** Material provided follows **

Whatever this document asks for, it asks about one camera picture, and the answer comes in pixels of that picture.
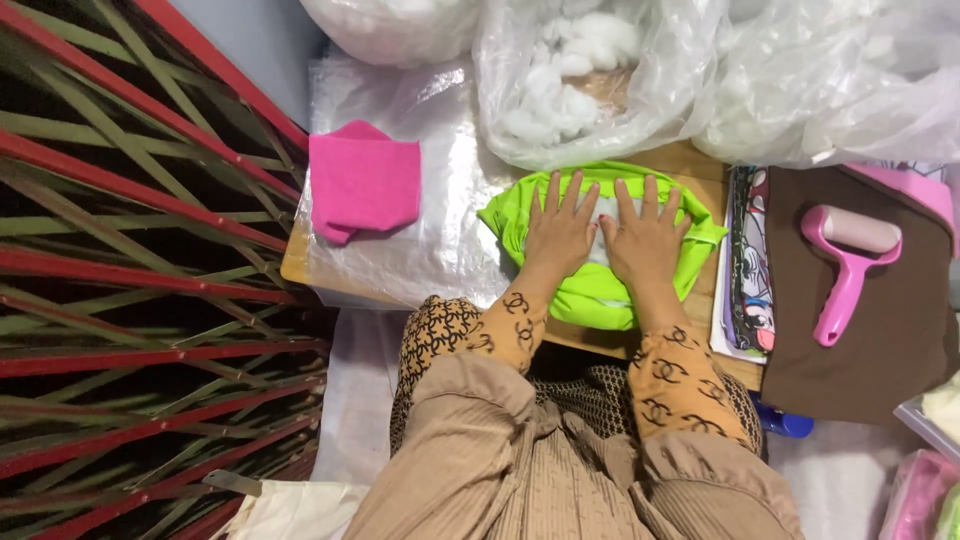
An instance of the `pink plastic bag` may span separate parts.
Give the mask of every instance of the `pink plastic bag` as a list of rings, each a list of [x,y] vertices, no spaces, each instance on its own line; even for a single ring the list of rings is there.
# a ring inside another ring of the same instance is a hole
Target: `pink plastic bag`
[[[960,468],[939,452],[909,455],[897,469],[879,540],[931,540],[944,497],[957,483]]]

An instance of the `wooden table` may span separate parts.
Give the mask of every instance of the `wooden table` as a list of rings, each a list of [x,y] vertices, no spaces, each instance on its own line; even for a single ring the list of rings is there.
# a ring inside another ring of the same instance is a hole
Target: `wooden table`
[[[640,152],[623,161],[643,165],[670,175],[680,184],[687,186],[713,214],[717,222],[723,220],[727,208],[728,189],[724,164],[703,155],[689,142],[675,142],[654,150]],[[349,276],[333,268],[317,272],[315,262],[314,271],[308,272],[306,253],[309,231],[306,227],[306,224],[298,223],[290,234],[287,252],[280,267],[280,274],[284,278],[292,282],[306,283],[376,300],[389,306],[396,306],[398,309],[410,309],[389,295],[353,282]],[[707,343],[709,337],[716,271],[717,254],[714,252],[707,259],[700,277],[684,301],[686,314],[694,330],[699,334],[698,337],[702,339],[702,343]],[[640,336],[638,331],[601,331],[550,319],[547,322],[546,339],[585,351],[623,358],[636,349]],[[714,355],[714,358],[718,358],[724,369],[742,380],[748,388],[753,390],[760,388],[762,366],[720,354]]]

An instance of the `sleeve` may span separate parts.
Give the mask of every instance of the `sleeve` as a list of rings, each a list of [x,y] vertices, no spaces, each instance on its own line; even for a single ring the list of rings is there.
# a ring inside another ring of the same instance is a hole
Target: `sleeve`
[[[640,440],[672,431],[720,435],[756,452],[713,360],[689,328],[647,333],[628,371]]]
[[[549,299],[508,290],[480,315],[457,351],[490,356],[526,373],[546,332],[548,304]]]
[[[347,540],[483,538],[505,500],[534,389],[484,356],[436,358],[413,395],[403,446],[353,517]]]
[[[643,443],[631,496],[657,538],[803,540],[790,486],[730,440],[674,431]]]

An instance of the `green pillow cover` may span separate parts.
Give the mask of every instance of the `green pillow cover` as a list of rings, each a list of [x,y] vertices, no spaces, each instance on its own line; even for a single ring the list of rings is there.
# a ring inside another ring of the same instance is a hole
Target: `green pillow cover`
[[[700,269],[727,229],[713,225],[710,212],[693,196],[689,189],[673,179],[646,167],[619,161],[596,161],[579,167],[561,170],[561,199],[566,192],[570,177],[577,169],[584,171],[581,191],[587,191],[594,183],[600,184],[601,197],[615,197],[613,181],[622,178],[630,196],[643,197],[643,178],[648,174],[657,177],[658,200],[666,202],[670,188],[676,186],[681,192],[680,209],[676,222],[683,219],[683,212],[692,216],[690,231],[684,238],[677,262],[673,284],[677,296],[686,298]],[[520,266],[523,266],[523,240],[530,222],[530,207],[533,203],[534,186],[540,187],[540,206],[546,199],[550,173],[540,172],[517,181],[513,187],[491,199],[486,208],[477,212],[480,219],[500,238],[504,249]],[[618,280],[610,268],[588,262],[561,283],[550,303],[550,315],[568,323],[604,330],[628,330],[636,326],[633,305],[627,287]]]

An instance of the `pink lint roller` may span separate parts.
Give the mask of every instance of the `pink lint roller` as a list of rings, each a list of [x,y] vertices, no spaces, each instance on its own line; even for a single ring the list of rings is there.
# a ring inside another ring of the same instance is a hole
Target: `pink lint roller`
[[[900,227],[892,223],[827,205],[808,210],[800,228],[807,240],[840,263],[837,283],[824,304],[817,328],[813,329],[817,343],[832,347],[850,322],[867,269],[897,260],[903,234]],[[846,250],[879,254],[879,257],[865,257]]]

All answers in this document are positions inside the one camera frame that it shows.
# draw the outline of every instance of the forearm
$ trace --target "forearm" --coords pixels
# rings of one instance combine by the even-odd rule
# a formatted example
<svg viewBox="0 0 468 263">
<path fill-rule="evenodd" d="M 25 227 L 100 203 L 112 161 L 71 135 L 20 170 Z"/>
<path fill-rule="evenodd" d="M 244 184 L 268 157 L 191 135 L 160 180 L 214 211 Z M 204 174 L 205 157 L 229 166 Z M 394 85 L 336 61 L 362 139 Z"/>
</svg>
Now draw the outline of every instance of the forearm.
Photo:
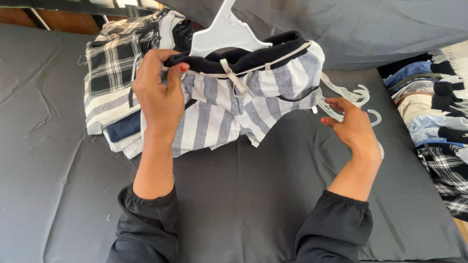
<svg viewBox="0 0 468 263">
<path fill-rule="evenodd" d="M 380 153 L 376 151 L 353 151 L 351 159 L 336 176 L 328 191 L 358 201 L 367 201 L 381 162 Z"/>
<path fill-rule="evenodd" d="M 174 187 L 172 140 L 148 129 L 144 136 L 133 192 L 142 199 L 155 199 L 166 196 Z"/>
</svg>

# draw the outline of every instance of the left hand
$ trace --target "left hand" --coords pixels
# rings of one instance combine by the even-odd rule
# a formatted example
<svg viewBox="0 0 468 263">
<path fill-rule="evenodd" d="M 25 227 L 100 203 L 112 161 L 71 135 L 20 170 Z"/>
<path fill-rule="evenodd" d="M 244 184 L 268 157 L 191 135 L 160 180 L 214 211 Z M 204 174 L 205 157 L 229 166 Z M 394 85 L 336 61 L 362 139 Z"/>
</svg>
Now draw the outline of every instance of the left hand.
<svg viewBox="0 0 468 263">
<path fill-rule="evenodd" d="M 184 112 L 182 74 L 189 64 L 179 63 L 169 68 L 168 85 L 161 83 L 161 65 L 169 56 L 179 54 L 170 49 L 151 49 L 137 70 L 132 89 L 146 119 L 146 137 L 172 144 Z"/>
</svg>

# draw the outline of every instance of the plaid shirt
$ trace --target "plaid shirt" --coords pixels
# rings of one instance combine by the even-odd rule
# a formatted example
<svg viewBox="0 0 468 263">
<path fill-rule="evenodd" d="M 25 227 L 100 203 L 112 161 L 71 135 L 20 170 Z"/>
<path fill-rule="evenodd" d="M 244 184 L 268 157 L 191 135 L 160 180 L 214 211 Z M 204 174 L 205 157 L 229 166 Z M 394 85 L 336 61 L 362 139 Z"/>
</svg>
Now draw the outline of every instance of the plaid shirt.
<svg viewBox="0 0 468 263">
<path fill-rule="evenodd" d="M 159 47 L 159 21 L 166 11 L 107 23 L 98 38 L 100 41 L 87 44 L 92 95 L 103 95 L 132 85 L 133 65 L 138 66 L 149 49 Z"/>
<path fill-rule="evenodd" d="M 459 146 L 427 143 L 417 155 L 453 217 L 468 221 L 468 164 L 455 153 Z"/>
</svg>

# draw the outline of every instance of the bed
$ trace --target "bed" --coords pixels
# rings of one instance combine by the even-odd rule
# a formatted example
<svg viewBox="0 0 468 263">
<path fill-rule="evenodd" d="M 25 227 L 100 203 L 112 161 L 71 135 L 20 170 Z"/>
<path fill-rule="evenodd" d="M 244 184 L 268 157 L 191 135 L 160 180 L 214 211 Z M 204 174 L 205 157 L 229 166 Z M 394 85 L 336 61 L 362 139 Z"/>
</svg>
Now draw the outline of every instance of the bed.
<svg viewBox="0 0 468 263">
<path fill-rule="evenodd" d="M 88 136 L 85 44 L 94 36 L 0 24 L 0 262 L 104 262 L 139 156 Z M 417 159 L 376 69 L 325 71 L 363 84 L 363 109 L 385 159 L 369 203 L 374 228 L 363 261 L 468 262 L 463 236 Z M 323 85 L 325 96 L 333 93 Z M 241 136 L 174 160 L 180 262 L 290 262 L 295 235 L 351 156 L 319 110 L 281 118 L 258 148 Z"/>
</svg>

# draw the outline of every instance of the striped shorts
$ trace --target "striped shorts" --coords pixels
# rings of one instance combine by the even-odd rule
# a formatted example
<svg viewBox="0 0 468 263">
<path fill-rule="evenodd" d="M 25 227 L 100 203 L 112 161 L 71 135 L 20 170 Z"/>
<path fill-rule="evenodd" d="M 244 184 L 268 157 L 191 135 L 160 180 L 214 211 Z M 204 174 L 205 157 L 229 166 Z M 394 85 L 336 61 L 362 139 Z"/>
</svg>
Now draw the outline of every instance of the striped shorts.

** End of Material provided **

What you will do => Find the word "document" in the entries. Copy each line that holds it.

Answer box =>
Whatever this document asks for, it asks about one camera picture, and the answer comes in pixels of that picture.
All answers in this document are positions inside the one camera frame that it shows.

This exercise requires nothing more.